In the mating experiments, the flies were exposed for two hours to ozone concentrations that are often measured on particularly hot days in our cities. The scientists gave ready-to-mate females the opportunity to choose between a male of the same species and a male of a different species. After a few hours, they separated the females from the males and allowed them to lay eggs. To determine whether the female had mated with a male of her own species or another species, the researchers analyzed the sexual organs of the male offspring, as species and hybrids can be distinguished on the basis of their morphology. The results of these tests showed that hybridization occurred more frequently under the influence of ozone, while few hybrids were found when the flies were previously exposed only to ambient air.
Fruit flies rely not only on chemical signals to mate, but also on the singing of species-specific songs, which they produce by vibrating their wings. Many species also use visual signals to attract mating partners. Despite these additional "aids", elevated ozone levels appeared to prevent some of the female flies in the study from distinguishing between conspecifics and males of other species. "Although we expected that the disruption of pheromone communication by ozone would lead to a slight increase in hybrids, we were surprised to find that some females were completely unable to discriminate between conspecifics and males of other species, despite other possible acoustic or visual cues," says Bill Hansson, Head of the Department of Evolutionary Neuroethology.

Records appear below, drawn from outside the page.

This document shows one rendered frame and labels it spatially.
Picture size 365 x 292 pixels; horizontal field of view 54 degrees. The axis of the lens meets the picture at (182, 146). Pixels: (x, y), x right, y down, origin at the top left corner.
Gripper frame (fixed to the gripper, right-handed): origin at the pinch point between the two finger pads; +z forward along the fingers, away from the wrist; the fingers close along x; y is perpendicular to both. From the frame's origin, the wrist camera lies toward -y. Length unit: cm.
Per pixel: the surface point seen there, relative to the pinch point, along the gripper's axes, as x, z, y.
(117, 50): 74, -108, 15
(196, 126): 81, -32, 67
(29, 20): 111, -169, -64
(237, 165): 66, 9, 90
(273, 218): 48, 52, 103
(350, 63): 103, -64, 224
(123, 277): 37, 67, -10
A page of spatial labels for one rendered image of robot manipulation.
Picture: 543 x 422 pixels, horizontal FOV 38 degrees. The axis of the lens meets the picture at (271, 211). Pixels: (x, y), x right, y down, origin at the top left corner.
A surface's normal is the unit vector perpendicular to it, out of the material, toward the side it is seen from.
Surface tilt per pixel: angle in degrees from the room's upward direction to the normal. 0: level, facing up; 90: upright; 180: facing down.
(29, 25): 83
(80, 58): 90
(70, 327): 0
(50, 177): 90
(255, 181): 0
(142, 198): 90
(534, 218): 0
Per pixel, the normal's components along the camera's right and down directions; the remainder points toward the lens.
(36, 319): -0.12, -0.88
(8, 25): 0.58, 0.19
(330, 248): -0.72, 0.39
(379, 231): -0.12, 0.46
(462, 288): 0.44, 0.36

Hybrids: a dead end in evolutionary terms
Male hybrids in flies are usually sterile or at least less fertile than non-hybrids. Male hybrid offspring is therefore a wasted investment for the flies and can contribute to the extinction of populations. Unlike male hybrids, female hybrids are usually fertile and in some cases were even preferred by males in this study. Female hybrids could therefore be a source of continuous gene flow, which in the long term could lead to the emergence of hybrid species.

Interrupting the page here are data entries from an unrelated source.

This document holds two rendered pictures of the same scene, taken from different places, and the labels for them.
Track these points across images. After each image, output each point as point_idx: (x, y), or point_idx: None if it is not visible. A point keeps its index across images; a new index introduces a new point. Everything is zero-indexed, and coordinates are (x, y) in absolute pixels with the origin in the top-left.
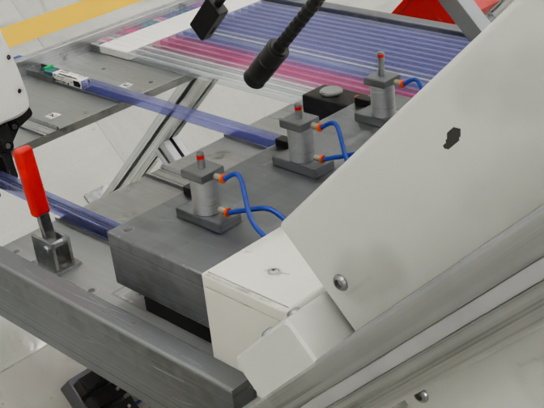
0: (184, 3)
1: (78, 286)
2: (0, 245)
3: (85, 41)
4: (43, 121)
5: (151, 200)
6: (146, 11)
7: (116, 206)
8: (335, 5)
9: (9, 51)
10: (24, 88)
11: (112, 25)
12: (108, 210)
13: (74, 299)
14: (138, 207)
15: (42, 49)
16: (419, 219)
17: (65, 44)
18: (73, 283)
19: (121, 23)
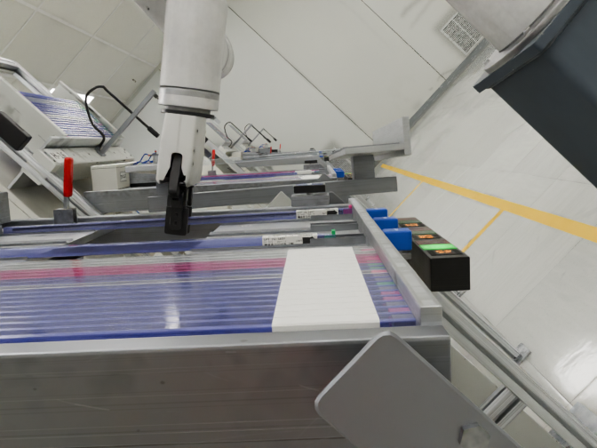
0: (396, 277)
1: (31, 220)
2: (103, 216)
3: (371, 240)
4: (229, 233)
5: (46, 238)
6: (395, 253)
7: (68, 235)
8: (39, 348)
9: (161, 137)
10: (157, 166)
11: (380, 241)
12: (71, 234)
13: (27, 219)
14: (51, 236)
15: (373, 224)
16: None
17: (369, 228)
18: (35, 220)
19: (379, 244)

"The genus Drosophila comprises more than 1500 species, and it is known that more than 100 closely related species pairs can potentially hybridize. It is therefore not unlikely that pollutant-induced hybridization in some of these species pairs could lead to hybrid speciation," says Markus Knaden, assessing the chances of success of such a hybrid species.
Air pollution is an underestimated threat to insects
Insects rely on odors, not only when choosing a mate. In addition to sex pheromones, they use aggregation pheromones to attract conspecifics of both sexes or alarm pheromones to communicate in case of danger. Social insects, such as ants, navigate along pheromone trails or use colony specific odors to recognize their nest mates. Many of these odor molecules also contain carbon-carbon double bonds, which can be broken by ozone. The scientists fear that ozone could disrupt the chemical communication of insects in many areas, and now plan to investigate this in further studies, for example in ants.
Outside the laboratory, other oxidizing pollutants such as nitrogen oxides, which cannot be tested in laboratory experiments because of their toxicity, can amplify the effect of ozone. Limit values already exist for these pollutants because of their harmful effects on humans. "The limits for air pollutants should be re-evaluated, considering that even small amounts of these substances have a significant impact on the chemical communication of insects," says Markus Knaden. "As we are currently facing a dramatic decline in insect populations regarding their total biomass and their biodiversity, we should try to better understand and counteract all possible factors that potentially favor this decline."